Pétitionner les développeurs
Concurremment à la pétition de vos enfants/élèves adressée à la municipalité locale, demandez-leur d'envoyer ces mêmes supports de campagne “ Sauvez notre jardin ” (lettres et vidéos) directement aux décideurs de l'entreprise de promotion immobilière locale. Le jardin communautaire existant est peut-être assez petit pour qu'ils puissent construire à côté, ou autour, afin qu'il n'ait pas à être détruit.
Demander aux développeurs d'envisager des intégrations avec le jardinage
Que se passe-t-il si vous recevez une réponse des promoteurs concernant leur disposition à écouter le plaidoyer de vos enfants ? Compte tenu des faibles chances de sauver le jardin dans son intégralité, vous devez avoir des plans prêts à l'emploi qui peuvent aider chaque partie à obtenir ce qu'elle veut. Le promoteur n'aura probablement ni le temps, ni le savoir-faire, ni la volonté de concevoir un tel plan. Cette responsabilité vous incombe, à vous et à vos jeunes militants horticoles.
Heureusement, il y a eu de nombreux développements dans l'agriculture urbaine dont vous pouvez vous inspirer. Serres urbaines, flottantes forêts, jardins de toiture en hauteur, et aquaponie ont révolutionné le potentiel du jardinage au milieu de l'étalement urbain. En savoir plus sur ces programmes de jardinage urbain et soyez prêt à présenter des solutions de rechange aux promoteurs. Ce faisant, vous pourriez les aider à se qualifier pour des subventions fédérales et provinciales, des bourses et d'autres incitatifs pour soutenir la construction écologique au Canada.
Portez l'affaire dans les médias
En dernier recours, portez votre cause auprès des médias. Les communications directes avec les instances dirigeantes et les promoteurs n'ont peut-être pas fonctionné, mais lorsqu'ils reçoivent une publicité indésirable dans l'actualité (télévision locale, journal, etc.), ils peuvent céder ou collaborer avec vous pour maintenir une certaine forme de projet de jardinage urbain au sein du nouveau développement. Cela répond à vos besoins, et leurs grâce à des relations publiques positives.

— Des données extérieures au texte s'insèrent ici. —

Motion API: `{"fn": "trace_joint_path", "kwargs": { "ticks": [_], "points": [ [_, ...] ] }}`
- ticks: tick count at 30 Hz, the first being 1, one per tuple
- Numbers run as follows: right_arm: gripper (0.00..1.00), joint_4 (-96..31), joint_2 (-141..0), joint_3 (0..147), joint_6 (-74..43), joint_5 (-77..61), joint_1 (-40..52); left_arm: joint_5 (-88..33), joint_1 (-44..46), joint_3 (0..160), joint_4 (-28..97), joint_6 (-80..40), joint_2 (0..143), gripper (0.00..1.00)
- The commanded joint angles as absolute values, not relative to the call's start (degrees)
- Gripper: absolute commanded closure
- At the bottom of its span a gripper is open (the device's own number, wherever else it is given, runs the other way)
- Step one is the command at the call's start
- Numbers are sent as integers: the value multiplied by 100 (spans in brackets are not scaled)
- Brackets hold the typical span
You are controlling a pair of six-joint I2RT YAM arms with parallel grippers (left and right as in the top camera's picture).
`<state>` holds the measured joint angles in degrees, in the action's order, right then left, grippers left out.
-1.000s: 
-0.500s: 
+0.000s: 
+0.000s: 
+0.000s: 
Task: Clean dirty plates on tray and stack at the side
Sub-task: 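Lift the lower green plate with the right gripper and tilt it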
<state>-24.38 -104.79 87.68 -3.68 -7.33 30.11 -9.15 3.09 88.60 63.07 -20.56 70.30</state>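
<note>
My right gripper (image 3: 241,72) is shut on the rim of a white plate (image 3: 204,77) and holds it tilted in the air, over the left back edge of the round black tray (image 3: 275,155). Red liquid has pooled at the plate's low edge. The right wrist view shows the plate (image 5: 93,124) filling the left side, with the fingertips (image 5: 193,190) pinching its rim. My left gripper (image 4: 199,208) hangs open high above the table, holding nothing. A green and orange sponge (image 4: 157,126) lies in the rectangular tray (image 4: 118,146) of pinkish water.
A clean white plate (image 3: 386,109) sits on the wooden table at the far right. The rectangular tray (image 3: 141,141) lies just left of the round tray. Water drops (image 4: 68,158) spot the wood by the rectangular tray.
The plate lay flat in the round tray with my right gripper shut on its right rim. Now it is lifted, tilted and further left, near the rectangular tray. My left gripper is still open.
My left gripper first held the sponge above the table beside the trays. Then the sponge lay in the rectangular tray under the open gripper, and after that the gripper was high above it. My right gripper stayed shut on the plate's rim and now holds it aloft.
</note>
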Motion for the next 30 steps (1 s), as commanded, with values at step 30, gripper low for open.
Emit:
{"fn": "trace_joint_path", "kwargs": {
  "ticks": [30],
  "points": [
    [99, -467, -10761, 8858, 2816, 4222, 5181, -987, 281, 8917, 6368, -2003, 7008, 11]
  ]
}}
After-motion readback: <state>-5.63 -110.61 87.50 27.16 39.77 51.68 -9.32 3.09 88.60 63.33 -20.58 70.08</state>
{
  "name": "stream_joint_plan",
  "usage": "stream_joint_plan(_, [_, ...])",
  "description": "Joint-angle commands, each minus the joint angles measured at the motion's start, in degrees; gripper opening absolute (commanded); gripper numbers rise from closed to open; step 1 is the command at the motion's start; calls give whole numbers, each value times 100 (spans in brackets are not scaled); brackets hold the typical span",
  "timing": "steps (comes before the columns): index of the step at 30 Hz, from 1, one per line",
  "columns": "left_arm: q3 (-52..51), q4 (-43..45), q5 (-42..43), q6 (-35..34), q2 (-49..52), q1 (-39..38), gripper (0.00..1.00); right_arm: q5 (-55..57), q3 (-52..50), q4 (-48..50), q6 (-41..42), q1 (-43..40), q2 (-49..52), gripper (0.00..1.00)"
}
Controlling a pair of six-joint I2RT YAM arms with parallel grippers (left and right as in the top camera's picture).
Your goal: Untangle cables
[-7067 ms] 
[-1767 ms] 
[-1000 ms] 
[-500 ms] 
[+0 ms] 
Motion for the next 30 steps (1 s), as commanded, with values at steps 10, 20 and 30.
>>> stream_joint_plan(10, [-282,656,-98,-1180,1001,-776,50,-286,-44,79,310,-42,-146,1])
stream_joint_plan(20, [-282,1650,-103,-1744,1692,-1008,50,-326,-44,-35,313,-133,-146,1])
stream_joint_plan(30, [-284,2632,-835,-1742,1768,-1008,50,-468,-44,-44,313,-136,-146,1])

En plus d'obtenir le soutien des médias traditionnels, voyez quelle dynamique vous pouvez créer pour votre cause sur les réseaux sociaux. Appeler la communauté à se mobiliser autour de votre cause peut devenir une initiative virale susceptible d'encourager les développeurs à trouver un compromis.
Que la campagne de vos enfants pour sauver un jardin communautaire soit un succès ou non, ils apprendront de TRÈS précieuses leçons grâce à cette activité. La roue qui grince n'est pas réparée à chaque fois, mais elle fait plus que celle qui ne fait aucun bruit du tout.